The Pacific Northwest weather has left its mark on the beautiful Lake McDonald Valley. Here, you can find ancient western redcedar and western hemlock trees, growing at the eastern edge of their range. Below the dense forest canopy, ferns, moss, liverworts, and mushrooms are reminiscent of a temperate coastal rainforest. This area of the park is one-of-a-kind.
Johns Lake Loop features the placid little pond where carnivorous plants secretly go about their business and locations where McDonald Creek crashes over staircases of ancient rock. Near the end, stand above McDonald Creek while watching it become part of Lake McDonald, an idyllic scene at sunset.
Trailhead
The hike begins from the Going-to-the-Sun Road 1.3 miles northeast of the entrance to Lake McDonald Lodge. Look for a small roadside parking area on the right with the Johns Lake Trailhead sign. The loop described below begins here and progresses counter clockwise.
If the trailhead parking lot is full, there are a couple of options:
- Drive 0.8 miles farther to the Sacred Dancing Cascades parking lot on the left. You can begin the loop hike there.
- Across the Going-to-the-Sun Road from the Johns Lake parking area is the North McDonald Road. Turn left there and you will see parking on your left. If that doesn’t work out, continue over the McDonald Creek bridge. The sign for the McDonald Creek Trail is about 400 feet beyond the bridge. There are small pullouts for parking. (The lower part of the McDonald Creek Trail is also part of the Johns Lake Loop.)

The Hike
The trail climbs to intersect the footpath to Avalanche Campground, which is a little over four miles away. Turn left. After a short distance, the McDonald Creek Cutoff Trail (horse trail) peels away to the left. Bear right to stay on the Avalanche Campground Trail and Johns Lake. Begin looking for the lake on your left about a half mile from the trailhead. A couple of paths lead down to the water’s edge.
Johns Lake is a tranquil five acre body of water. In winter, it’s encased in a sheet of ice and during summer, lily pads decorate its surface. On a calm day, Stanton Mountain’s reflection on a glass-like surface is photograph-worthy.

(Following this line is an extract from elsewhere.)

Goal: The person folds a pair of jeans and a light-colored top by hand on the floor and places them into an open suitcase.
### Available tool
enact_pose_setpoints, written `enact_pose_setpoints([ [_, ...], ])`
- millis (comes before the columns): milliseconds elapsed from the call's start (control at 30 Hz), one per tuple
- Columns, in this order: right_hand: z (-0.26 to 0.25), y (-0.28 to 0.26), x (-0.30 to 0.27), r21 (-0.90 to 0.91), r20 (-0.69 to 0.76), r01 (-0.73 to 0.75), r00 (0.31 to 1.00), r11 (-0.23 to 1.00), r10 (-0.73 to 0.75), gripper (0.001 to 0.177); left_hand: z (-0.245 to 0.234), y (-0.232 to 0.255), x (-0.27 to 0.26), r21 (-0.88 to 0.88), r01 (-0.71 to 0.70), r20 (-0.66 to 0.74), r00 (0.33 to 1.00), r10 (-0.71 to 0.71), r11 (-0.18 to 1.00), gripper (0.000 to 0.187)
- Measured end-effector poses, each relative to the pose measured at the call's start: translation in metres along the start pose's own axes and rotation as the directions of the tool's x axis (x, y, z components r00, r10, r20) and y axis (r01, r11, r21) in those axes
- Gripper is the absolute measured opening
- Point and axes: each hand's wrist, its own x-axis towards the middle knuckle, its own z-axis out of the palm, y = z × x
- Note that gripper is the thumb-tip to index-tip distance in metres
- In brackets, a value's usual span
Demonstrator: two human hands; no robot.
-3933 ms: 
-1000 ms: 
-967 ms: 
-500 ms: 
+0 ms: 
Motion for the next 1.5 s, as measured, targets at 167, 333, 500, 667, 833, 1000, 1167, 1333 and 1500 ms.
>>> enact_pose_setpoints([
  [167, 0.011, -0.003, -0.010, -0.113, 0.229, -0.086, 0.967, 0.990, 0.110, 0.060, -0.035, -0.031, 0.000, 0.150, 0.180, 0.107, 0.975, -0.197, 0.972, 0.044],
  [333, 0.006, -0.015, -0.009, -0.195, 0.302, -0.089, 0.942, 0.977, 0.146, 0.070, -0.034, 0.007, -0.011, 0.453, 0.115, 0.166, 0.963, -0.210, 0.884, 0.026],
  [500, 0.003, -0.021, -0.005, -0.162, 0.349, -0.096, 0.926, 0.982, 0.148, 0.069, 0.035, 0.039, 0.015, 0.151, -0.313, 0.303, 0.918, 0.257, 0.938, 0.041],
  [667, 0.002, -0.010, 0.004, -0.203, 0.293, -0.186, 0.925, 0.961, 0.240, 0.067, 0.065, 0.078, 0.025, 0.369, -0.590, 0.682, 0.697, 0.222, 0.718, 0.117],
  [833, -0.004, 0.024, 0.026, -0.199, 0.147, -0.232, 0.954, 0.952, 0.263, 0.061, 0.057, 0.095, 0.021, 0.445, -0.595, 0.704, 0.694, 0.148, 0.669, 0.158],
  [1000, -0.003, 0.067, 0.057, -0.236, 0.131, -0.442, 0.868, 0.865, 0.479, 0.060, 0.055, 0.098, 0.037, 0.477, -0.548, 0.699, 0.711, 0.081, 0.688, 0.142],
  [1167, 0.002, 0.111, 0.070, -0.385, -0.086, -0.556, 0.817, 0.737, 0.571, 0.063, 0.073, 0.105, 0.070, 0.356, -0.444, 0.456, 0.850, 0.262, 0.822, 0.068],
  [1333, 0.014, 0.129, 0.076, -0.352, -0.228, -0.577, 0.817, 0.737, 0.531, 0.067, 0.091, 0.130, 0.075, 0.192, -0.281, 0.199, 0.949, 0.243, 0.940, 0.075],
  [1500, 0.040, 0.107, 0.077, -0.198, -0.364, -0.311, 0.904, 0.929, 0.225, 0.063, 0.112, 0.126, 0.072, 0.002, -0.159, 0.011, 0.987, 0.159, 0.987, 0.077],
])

The lake is nutrient poor because not much water flows through it. Sphagnum moss finds these conditions adequate. Like its family member the blueberries, it secretes acid into the water to lessen competition from other plants. Two particular plants don’t seem to mind the acidic environment.3
Mountain bladderwort and sundew grow on the surface of sphagnum. Like other plants, they produce food by photosynthesis, but they get most of their essential nutrients, like phosphorus and nitrogen, by feeding on tiny insects. They’re carnivores.
Mountain bladderwort has no roots, but has leaves and specialized branches that produce semi-inflated bladders. When an insect touches a trigger hair near one of these sacs, there is an instantaneous inflation, which pulls the insect inside. Digestive enzymes then go to work separating the nutrients from the unfortunate prey.3
Reddish-purple gland-tipped hairs cover the sundew leaves. Insects attracted to the glistening little drops of liquid at each hair’s end find themselves stuck with the slightest contact. When they struggle, the leaf curls around them, pressing the glands with digestive enzymes against their body.1
When you return to the main path, Johns Lake Trail splits to the left and begins its descent to the Going-to-the-Sun Road. The Avalanche Trail continues to the right. At the asphalt, you’ll see the Sacred Dancing Cascades parking lot across the road.
The Johns Lake Trail continues from the southwest end of the parking area and descends to the footbridge across McDonald Creek. Just upstream from the bridge are the Sacred Dancing Cascades. One day is not enough to know a person. Likewise, for these waterfalls. During the height of spring run-off, you feel the power of the roaring whitewater in your bones. If you visit during a scorching hot August, the cool, tumbling water provides a welcome respite from the heat. In January, the frigid water seems to withdraw into itself behind a white coating of frozen mist.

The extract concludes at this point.